The offensive security industry is a curious one. On the one hand, we are ahead in various trends (or “thought leadership,” as some would have us term it) and are used to literally “moving fast and breaking things.” On the other hand, we’re far behind similar disciplines. One major area where offensive security has historically been a bit lacking is proper software engineering for offensive tooling. From proper unit testing to continuous integration/continuous delivery (CI/CD) integration, we’re sometimes behind our more mature industry parallels.
Why is this? Possibly, it’s that offensive engineering has an asymmetric nature. To make a long story short, a small amount of offensive code can go a long way and many most of us in the offensive industry are not proper software engineers. All it takes is for a real software engineer to come in and show us how it’s really done, but in general we tend to be focused on PoC||GTFO, or read a different way (in practice) IW,SWGAS “It Works, So Who Gives a ****”.
This results in the offensive development landscape diverging from its defensive counterpart. The post-exploitation sector of offensive security has generally given away/open-sourced a lot of/most code that other teams can easily work into their workflows and while the defensive industry does have a number of open-source software (OSS) projects, there have historically been more challenges in operationalizing in environments due to scale and workflow/technology integration issues. While there are obviously exceptions to this (and the full reason for why this is the case is enough to fill another blog post), the commercialization opportunities for the defensive industry have far outweighed the offensive industry; at least in the private sector.
In general, with money comes professionalism, and the defensive industry has had money come in spades while the offensive industry has generally been more lacking. This often leads to blind spots, where we as an offensive industry could be benefiting from the established software engineering practices of more major industries.
We believe there is a seemingly minor but effectively major oversight in offensive security, specifically the post-exploitation space: structured data. In particular, while the OSINT and scanning side of the house has generally taken advantage of structured data, the post-ex side hasn’t quite kept up. Likewise, the defensive industry has really run with structured data due to the scale of what they have to process. We will cover some of the red versus blue data caveats later in this post.
This is the first post in a series where we will cover why this is an important concept, what we think we can do with it, and what we are doing about it.
On the Red Side
Tools handling OSINT have generally been pretty welcoming of structured data; things like Shodan, Maltego, recon-ng, etc., have long been pulling in disparate pieces of information for the purposes of correlation. Likewise, scanning tools like Nmap, Nessus, and the like have had structured output for practically forever; allowing integration of this type of data into other tools and processes (e.g., loading Nmap scans into Metasploit).

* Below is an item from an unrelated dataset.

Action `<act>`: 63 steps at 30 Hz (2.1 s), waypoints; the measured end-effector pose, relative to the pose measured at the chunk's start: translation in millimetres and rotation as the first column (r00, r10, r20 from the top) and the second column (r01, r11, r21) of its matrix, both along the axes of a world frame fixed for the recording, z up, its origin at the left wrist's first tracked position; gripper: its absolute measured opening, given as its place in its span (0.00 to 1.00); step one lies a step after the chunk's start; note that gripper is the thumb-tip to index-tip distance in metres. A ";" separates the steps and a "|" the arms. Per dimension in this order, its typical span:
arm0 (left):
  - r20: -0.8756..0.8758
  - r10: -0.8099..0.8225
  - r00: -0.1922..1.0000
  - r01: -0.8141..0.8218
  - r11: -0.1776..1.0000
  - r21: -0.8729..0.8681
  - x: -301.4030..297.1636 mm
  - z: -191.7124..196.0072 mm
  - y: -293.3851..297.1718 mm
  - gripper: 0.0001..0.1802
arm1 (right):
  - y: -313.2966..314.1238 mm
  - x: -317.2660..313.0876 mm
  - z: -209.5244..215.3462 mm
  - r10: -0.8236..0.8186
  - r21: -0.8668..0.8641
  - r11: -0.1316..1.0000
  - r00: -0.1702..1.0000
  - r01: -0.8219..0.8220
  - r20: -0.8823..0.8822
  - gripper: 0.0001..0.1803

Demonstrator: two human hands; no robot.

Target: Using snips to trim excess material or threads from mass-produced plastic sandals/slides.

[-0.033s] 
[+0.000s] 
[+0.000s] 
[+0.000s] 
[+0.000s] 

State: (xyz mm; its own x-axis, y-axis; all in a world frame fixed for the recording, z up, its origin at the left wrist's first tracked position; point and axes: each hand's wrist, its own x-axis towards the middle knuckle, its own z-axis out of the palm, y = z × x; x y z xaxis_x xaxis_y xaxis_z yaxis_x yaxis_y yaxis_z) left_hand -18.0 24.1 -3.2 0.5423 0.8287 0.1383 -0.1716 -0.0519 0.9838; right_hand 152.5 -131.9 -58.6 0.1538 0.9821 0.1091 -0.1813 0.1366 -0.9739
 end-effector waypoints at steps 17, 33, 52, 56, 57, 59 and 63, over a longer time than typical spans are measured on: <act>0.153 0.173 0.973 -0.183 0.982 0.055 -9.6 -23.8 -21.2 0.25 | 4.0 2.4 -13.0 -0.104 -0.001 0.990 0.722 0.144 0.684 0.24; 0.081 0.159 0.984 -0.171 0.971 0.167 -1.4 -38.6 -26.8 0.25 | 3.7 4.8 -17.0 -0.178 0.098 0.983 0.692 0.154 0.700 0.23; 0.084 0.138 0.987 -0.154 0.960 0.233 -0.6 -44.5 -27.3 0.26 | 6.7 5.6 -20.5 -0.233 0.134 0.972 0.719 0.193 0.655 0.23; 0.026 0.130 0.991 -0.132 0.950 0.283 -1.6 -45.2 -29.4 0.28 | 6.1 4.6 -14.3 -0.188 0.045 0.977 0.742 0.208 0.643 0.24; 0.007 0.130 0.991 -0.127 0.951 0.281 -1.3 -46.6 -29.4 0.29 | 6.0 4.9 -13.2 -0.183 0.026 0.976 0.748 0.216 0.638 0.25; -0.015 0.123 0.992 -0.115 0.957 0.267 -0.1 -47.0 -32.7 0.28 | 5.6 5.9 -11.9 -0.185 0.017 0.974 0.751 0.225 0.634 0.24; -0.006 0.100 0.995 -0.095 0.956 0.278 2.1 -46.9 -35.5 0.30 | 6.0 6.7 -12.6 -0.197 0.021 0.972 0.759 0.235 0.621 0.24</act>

Another category is attack simulation tools (e.g., DeathStar, ANGRYPUPPY, ATT&CK’s Caldera, etc.) that allow you to execute sequences of offensive actions based on structured data inputs. Some other recent tools like CISA’s RedEye have started to focus on visualization of attack data (like Cobalt Strike logs). And finally, there are the log aggregators, like RedELK, which aim to create a red team SIEM including “…a central location where all relevant operational logs from multiple teamservers are collected and enriched” and “…where all traffic logs from redirectors are collected and enriched.” Additionally, SpecterOps’s own GhostWriter functions as our security project management and reporting engine. A lot of these are extremely useful but have generally focused on processing, visualization, and indexing/searching of command and control (C2) logs.
When we move to the post-ex realm of tools, things are not quite the same. BloodHound has had a lot of success in visualizing attack paths from collected structured data and JackDaw, Adalanche, and ROADTools can collect/visualize similar information in a similar way. Some offensive tools like the venerable Metasploit Framework and frameworks like CrackMapExec do have internal databases that store collected information in a fairly structured manner, but this tends to be used more for result tracking and storage.
In general, output from many offensive tools is currently structured for human analysis versus being structured for computers. Most of the most popular C2 frameworks have textual output with maybe some regex scraping for basic extraction thrown in (shoutout to Mythic for being a notable exception with its extremely robust data model!). As tool developers, my workmate Lee Christensen and I are 100% guilty of this ourselves, with almost all of the post-ex tools in GhostPack having textual output with Seatbelt being the notable exception.
Note: The above was not meant to be an exhaustive list of all offensive tools that use structured data, but rather highlight general tool trends. So yes; we know we missed some and the statements made above are not absolutes and have exceptions.
Our goal with this post is to explore characteristics and caveats of offensive structured data and to make the case why we should move towards more robust structured output for offensive tooling.
Red versus Blue: Data Edition
There are a number of fundamental differences between data on the red and blue side.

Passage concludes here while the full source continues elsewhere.